Every line of the entries that holds the word "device" is to be copied.

+++ Available records

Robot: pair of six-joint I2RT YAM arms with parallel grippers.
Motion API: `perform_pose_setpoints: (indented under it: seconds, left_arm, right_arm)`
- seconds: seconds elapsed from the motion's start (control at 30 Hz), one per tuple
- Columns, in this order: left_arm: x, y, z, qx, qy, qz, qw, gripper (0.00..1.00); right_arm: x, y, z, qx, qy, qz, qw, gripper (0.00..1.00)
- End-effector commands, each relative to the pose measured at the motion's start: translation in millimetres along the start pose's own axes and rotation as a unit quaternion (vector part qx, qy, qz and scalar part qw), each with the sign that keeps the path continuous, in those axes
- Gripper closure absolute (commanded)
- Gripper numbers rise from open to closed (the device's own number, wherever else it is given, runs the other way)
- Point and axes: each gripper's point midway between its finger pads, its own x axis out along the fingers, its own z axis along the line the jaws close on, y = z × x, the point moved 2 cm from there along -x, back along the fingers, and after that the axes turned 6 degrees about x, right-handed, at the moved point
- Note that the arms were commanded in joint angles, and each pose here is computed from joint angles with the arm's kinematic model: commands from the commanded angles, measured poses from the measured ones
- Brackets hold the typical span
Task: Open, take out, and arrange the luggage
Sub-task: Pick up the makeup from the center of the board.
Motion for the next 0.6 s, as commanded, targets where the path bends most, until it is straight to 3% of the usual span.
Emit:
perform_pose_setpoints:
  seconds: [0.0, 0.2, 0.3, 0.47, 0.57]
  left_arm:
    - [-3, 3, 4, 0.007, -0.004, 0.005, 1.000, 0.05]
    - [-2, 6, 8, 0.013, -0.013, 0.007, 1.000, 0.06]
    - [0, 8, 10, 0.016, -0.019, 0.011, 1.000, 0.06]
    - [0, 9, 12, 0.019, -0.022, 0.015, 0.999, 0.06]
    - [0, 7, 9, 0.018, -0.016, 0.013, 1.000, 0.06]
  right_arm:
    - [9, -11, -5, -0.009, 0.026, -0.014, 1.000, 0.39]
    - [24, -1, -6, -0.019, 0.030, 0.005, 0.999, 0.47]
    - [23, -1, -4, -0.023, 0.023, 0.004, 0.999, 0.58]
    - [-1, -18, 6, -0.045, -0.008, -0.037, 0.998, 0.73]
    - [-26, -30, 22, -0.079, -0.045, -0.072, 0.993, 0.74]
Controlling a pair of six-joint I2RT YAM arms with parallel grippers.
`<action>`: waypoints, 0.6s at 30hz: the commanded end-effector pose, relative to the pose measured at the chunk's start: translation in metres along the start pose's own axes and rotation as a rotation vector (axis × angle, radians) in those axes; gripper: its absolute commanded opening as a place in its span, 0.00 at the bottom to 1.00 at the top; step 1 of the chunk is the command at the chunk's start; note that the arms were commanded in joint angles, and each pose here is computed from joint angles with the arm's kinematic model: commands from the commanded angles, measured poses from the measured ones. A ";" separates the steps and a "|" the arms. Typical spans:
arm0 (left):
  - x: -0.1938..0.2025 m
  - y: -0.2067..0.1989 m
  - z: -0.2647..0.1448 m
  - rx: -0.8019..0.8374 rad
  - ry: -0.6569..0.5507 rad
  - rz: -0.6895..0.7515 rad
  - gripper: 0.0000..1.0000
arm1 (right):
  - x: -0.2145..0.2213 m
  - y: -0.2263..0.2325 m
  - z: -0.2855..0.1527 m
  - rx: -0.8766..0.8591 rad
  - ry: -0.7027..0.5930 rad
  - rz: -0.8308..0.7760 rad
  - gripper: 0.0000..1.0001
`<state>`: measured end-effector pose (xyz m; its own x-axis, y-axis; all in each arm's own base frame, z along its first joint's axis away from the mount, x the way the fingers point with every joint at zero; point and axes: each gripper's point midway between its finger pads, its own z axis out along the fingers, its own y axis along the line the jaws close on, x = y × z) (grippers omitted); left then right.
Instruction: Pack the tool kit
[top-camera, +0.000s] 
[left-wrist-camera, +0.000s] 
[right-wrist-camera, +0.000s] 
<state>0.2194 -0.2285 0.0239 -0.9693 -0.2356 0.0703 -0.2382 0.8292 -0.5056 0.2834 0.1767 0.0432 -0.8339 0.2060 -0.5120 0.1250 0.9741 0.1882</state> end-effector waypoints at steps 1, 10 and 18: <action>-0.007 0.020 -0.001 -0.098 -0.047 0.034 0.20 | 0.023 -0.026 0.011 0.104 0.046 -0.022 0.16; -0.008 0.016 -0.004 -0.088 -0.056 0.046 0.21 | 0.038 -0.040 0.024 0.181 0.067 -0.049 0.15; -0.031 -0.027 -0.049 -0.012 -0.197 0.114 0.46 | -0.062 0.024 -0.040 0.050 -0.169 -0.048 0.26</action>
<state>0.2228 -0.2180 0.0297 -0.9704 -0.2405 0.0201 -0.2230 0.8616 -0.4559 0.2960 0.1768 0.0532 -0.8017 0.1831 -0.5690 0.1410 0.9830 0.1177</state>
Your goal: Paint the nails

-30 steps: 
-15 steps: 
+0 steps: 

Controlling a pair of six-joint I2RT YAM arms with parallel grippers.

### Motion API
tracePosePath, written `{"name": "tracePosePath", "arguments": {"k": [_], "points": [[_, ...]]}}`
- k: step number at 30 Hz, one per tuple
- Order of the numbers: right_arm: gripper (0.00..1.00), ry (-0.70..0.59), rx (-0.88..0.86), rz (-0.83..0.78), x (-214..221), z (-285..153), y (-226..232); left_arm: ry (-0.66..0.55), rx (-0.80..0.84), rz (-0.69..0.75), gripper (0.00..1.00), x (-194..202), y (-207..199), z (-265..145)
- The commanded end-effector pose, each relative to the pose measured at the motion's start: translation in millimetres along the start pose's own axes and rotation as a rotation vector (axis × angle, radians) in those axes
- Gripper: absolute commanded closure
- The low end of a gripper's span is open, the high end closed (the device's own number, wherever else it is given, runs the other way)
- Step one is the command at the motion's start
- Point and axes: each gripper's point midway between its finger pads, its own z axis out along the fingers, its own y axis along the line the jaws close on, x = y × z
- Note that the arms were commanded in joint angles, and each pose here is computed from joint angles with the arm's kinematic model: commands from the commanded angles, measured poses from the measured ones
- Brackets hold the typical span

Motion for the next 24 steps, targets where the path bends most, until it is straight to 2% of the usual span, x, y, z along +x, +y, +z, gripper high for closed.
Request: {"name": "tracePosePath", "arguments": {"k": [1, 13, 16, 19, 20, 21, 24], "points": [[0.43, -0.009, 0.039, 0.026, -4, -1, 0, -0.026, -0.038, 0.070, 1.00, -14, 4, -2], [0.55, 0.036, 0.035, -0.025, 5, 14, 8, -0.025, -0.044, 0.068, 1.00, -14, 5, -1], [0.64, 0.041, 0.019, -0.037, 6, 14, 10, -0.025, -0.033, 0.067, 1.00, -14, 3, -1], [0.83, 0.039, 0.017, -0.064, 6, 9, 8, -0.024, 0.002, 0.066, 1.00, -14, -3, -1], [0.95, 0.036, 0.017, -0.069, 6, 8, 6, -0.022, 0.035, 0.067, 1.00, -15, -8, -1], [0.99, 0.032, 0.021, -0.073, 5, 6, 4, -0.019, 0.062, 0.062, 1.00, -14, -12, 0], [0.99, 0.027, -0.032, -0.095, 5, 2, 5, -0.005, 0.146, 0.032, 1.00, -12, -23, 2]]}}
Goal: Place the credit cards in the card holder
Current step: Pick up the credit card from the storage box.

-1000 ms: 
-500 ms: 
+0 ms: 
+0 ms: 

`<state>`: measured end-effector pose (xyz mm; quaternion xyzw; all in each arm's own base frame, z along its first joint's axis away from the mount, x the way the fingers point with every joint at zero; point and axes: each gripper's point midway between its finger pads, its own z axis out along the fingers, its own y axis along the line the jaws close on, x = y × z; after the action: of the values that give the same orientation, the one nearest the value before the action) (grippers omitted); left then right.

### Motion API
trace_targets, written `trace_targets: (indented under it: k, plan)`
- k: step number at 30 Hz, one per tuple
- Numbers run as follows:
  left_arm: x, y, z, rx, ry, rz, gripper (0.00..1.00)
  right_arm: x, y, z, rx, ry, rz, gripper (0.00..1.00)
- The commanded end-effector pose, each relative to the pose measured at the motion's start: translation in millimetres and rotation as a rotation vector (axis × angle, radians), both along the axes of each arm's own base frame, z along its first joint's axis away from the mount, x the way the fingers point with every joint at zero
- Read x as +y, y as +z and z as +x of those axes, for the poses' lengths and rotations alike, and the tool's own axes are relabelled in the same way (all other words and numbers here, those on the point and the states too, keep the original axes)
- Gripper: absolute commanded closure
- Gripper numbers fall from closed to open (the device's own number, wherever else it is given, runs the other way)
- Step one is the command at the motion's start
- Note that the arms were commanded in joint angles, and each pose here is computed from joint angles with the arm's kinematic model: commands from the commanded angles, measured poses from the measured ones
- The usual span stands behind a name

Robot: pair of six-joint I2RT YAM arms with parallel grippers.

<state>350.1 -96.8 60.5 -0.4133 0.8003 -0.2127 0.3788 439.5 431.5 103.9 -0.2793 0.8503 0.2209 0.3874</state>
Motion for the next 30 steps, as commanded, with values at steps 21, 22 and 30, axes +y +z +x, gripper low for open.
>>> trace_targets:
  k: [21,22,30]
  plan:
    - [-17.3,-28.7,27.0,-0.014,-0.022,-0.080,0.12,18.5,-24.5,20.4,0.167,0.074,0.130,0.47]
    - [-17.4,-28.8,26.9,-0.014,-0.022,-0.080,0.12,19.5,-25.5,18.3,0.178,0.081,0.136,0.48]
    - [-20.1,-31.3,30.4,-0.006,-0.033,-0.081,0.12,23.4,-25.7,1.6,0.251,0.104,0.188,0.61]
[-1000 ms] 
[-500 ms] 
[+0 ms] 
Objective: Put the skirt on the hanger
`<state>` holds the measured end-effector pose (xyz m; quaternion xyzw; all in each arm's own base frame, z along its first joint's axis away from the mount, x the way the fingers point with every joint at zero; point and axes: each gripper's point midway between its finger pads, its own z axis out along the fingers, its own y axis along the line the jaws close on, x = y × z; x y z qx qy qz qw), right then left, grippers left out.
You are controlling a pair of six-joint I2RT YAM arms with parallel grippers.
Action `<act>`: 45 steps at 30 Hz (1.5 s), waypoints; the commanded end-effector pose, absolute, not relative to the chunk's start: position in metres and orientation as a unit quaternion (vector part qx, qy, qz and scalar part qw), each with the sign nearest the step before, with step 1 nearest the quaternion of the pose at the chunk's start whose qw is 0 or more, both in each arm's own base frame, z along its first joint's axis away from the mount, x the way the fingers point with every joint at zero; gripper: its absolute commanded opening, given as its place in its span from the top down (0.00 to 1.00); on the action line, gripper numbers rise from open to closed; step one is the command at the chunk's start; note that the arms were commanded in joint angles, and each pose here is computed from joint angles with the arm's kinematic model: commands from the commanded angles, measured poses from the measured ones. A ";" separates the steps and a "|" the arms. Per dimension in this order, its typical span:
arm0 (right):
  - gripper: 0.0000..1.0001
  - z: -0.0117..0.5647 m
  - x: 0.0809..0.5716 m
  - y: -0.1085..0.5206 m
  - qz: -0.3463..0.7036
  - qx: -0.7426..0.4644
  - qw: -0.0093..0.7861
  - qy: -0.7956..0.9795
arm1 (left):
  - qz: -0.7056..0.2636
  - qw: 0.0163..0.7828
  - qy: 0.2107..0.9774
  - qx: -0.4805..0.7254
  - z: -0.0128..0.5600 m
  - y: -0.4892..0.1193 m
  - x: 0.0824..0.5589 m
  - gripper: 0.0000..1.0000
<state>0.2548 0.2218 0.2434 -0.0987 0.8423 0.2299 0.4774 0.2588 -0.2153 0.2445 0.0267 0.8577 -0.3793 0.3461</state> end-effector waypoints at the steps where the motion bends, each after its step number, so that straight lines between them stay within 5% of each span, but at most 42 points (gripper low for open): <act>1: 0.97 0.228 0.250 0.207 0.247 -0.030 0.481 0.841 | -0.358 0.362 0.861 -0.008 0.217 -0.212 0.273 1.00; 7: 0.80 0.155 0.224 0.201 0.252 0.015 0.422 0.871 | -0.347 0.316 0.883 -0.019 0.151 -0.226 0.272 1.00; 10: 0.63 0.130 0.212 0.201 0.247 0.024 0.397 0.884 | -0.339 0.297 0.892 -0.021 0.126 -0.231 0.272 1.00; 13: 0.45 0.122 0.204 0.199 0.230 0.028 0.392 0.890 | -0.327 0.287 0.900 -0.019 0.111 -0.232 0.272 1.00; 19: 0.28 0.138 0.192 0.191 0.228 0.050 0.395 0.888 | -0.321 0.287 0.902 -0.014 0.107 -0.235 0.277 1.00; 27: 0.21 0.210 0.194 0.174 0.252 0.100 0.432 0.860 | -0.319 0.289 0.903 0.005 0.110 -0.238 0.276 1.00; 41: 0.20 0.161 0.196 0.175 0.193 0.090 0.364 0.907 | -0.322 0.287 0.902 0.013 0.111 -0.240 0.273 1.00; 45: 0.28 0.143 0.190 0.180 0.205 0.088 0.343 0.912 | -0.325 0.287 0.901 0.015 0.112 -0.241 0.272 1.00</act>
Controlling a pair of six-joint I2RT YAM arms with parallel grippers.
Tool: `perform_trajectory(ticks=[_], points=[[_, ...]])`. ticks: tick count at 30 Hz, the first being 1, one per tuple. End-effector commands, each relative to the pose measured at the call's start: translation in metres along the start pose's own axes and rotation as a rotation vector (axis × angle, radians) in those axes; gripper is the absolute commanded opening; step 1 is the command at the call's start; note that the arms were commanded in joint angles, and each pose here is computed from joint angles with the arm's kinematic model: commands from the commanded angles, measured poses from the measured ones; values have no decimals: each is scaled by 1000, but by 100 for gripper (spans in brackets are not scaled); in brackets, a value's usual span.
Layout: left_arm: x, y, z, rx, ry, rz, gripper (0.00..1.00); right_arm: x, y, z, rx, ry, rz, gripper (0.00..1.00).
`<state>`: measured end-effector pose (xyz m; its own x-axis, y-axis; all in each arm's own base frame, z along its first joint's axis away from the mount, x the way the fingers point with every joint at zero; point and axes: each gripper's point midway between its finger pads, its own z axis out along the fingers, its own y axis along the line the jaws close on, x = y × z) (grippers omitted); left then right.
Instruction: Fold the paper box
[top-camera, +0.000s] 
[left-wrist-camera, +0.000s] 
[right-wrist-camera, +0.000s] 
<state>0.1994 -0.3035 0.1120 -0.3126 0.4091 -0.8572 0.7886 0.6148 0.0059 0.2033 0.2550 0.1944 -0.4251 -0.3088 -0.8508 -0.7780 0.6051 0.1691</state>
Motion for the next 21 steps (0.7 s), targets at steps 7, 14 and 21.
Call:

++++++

▸ Problem solution:
- Gripper numbers rise from open to closed (the device's own number, wherever else it is given, runs the other way)
- The low end of a gripper's span is open, the high end closed (the device's own number, wherever else it is given, runs the other way)
- Gripper numbers fall from closed to open (the device's own number, wherever else it is given, runs the other way)

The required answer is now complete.